**Activity**
Once the line with "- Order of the" is found in the data, output it and each following line exactly, up to and including the line with "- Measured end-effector", and nothing before or after.

**Data excerpt**
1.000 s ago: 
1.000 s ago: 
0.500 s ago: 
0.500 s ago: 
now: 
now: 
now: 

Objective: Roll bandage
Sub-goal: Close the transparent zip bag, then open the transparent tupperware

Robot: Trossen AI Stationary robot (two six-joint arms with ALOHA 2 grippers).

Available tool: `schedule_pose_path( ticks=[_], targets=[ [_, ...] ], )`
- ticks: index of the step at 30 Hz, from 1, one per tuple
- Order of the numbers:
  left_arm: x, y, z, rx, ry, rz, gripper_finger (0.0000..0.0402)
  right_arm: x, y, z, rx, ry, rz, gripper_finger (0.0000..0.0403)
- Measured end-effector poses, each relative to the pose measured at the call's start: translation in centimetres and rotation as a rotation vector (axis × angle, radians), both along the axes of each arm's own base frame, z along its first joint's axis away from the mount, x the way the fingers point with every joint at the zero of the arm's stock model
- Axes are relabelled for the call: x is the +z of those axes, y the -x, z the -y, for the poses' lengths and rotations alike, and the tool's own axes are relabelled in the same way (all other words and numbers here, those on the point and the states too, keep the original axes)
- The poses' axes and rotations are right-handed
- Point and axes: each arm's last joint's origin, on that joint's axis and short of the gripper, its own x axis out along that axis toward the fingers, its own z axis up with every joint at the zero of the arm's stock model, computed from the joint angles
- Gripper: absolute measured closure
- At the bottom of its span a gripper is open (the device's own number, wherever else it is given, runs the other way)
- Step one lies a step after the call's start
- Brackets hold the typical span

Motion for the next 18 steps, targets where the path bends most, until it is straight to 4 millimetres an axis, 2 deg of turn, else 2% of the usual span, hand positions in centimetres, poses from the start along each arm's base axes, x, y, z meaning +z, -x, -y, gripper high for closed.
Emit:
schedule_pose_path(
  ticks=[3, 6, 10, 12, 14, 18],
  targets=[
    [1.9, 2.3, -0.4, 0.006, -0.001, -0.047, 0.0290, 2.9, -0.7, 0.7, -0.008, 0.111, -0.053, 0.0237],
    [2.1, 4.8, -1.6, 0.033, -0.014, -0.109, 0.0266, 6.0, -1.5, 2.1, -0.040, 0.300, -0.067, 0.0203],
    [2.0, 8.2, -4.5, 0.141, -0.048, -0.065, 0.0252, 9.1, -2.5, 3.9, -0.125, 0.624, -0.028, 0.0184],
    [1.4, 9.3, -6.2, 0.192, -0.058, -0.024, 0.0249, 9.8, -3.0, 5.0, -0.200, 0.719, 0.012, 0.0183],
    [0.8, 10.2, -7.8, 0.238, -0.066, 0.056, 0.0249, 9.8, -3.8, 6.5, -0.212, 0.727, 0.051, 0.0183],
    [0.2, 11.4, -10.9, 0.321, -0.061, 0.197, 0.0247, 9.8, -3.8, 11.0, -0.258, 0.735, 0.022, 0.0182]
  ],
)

**Completed exercise**
- Order of the numbers:
  left_arm: x, y, z, rx, ry, rz, gripper_finger (0.0000..0.0402)
  right_arm: x, y, z, rx, ry, rz, gripper_finger (0.0000..0.0403)
- Measured end-effector poses, each relative to the pose measured at the call's start: translation in centimetres and rotation as a rotation vector (axis × angle, radians), both along the axes of each arm's own base frame, z along its first joint's axis away from the mount, x the way the fingers point with every joint at the zero of the arm's stock model

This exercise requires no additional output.